BMF-219 (icovamenib)

May 11, 2026 — Biomea Fusion, Inc. (Nasdaq: BMEA) reported first-quarter 2026 financial results (quarter ended March 31, 2026) and provided R&D updates for its diabetes and obesity pipeline.

Key program updates: the company completed chronic toxicology studies in two species for icovamenib (menin inhibitor), supporting the ability to move beyond the prior 12-week clinical dosing; with >400 subjects dosed, icovamenib has been generally well tolerated.

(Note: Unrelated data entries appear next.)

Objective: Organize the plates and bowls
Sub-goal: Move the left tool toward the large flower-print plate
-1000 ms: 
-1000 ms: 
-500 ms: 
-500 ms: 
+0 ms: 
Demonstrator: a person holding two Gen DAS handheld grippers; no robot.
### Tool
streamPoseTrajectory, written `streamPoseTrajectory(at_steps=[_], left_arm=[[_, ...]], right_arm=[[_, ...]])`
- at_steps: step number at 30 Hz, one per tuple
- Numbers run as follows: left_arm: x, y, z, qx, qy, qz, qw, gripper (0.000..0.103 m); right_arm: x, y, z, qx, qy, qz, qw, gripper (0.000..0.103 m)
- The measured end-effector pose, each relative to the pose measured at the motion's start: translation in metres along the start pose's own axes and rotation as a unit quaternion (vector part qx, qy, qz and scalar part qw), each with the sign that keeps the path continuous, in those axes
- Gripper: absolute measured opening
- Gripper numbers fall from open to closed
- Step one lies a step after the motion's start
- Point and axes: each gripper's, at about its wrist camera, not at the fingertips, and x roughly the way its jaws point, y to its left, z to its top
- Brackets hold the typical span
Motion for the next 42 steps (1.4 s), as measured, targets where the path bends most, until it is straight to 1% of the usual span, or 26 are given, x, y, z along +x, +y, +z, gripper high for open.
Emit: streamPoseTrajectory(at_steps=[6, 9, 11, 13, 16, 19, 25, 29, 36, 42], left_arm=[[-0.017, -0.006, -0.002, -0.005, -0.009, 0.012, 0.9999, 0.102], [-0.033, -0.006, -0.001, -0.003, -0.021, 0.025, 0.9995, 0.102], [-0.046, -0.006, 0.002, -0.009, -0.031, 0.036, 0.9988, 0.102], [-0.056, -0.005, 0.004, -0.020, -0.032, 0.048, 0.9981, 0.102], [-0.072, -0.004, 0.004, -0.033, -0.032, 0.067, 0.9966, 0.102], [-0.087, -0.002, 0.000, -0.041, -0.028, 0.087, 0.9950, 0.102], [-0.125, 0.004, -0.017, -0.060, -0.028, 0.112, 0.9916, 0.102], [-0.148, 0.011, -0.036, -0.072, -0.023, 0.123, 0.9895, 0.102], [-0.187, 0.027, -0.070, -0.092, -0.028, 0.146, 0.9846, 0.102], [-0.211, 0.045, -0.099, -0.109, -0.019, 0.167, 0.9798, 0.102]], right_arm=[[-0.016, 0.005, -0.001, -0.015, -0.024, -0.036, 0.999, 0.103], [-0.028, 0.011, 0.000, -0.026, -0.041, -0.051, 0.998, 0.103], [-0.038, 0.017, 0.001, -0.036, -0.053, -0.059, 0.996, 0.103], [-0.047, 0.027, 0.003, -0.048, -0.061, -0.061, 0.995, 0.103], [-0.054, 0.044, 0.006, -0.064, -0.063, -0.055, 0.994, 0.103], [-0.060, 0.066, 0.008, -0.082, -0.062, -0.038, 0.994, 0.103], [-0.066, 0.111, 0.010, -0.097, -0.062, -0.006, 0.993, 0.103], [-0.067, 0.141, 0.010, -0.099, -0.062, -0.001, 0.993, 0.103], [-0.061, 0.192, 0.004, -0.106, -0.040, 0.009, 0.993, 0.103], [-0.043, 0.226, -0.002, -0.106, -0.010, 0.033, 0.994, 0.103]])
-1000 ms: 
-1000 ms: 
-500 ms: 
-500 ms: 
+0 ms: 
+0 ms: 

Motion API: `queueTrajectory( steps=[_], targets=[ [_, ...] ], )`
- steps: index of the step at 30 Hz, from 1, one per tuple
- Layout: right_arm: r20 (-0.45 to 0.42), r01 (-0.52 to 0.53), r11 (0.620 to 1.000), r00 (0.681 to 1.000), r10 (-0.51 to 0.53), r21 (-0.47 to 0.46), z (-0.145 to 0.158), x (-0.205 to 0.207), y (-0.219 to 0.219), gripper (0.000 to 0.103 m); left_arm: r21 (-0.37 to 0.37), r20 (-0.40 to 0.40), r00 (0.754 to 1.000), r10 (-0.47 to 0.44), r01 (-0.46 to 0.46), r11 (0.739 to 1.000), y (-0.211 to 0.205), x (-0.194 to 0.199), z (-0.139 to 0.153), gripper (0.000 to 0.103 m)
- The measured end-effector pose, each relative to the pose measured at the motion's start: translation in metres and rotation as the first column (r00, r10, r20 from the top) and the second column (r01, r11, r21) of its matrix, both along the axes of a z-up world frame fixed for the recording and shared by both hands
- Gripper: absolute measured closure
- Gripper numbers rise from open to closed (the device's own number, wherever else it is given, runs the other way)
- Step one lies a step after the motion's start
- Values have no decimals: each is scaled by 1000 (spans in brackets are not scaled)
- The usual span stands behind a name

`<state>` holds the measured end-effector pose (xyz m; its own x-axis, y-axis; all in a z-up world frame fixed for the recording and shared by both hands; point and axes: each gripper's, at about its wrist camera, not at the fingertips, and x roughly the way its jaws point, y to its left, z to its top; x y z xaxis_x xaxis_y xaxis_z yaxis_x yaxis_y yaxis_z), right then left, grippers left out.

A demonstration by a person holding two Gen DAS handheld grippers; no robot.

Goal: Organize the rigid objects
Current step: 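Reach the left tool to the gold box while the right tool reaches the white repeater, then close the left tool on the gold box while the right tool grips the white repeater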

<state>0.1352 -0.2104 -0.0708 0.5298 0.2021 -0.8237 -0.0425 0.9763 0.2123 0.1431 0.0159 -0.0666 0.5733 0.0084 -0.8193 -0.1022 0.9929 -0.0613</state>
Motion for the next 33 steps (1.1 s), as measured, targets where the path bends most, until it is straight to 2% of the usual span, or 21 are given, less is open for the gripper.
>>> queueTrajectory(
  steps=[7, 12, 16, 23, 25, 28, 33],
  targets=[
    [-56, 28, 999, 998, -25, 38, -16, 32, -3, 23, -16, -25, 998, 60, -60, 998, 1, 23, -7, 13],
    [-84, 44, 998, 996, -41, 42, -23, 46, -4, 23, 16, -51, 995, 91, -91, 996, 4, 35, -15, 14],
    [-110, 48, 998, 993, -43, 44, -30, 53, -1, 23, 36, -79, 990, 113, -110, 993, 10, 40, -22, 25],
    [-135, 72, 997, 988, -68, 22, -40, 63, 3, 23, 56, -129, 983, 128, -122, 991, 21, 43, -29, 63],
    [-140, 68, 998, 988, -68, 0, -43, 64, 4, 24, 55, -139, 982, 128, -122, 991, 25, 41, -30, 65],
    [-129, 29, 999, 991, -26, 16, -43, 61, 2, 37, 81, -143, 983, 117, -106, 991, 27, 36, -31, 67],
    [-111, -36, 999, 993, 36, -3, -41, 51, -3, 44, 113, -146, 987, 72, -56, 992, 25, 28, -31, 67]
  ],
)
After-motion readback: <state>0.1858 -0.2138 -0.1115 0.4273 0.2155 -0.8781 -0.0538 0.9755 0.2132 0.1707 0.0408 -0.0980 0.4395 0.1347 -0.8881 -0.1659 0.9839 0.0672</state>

In the Phase II COVALENT-112 trial in type 1 diabetes, 52-week follow-up topline data showed a 52% increase from baseline in mean C-peptide AUC at Week 12 in recently diagnosed patients (0–3 years; n=5) at 200 mg, with dose response vs 100 mg (n=6), and persistence through Week 52 (~7% decline from baseline in the 200 mg group). Two Phase II type 2 diabetes trials (COVALENT-211 and -212) have begun dosing; 26-week topline data are expected in Q4 2026. The Phase I GLP-131 trial of oral GLP-1 RA candidate BMF-650 is ongoing; initial 28-day weight data are expected in Q2 2026.

Financials: cash/cash equivalents/restricted cash were $45.1M; net loss was $12.4M (vs $29.3M in Q1 2025), with reduced R&D ($9.1M vs $22.9M) and G&A ($3.7M vs $6.8M). Cash runway is projected into Q1 2027.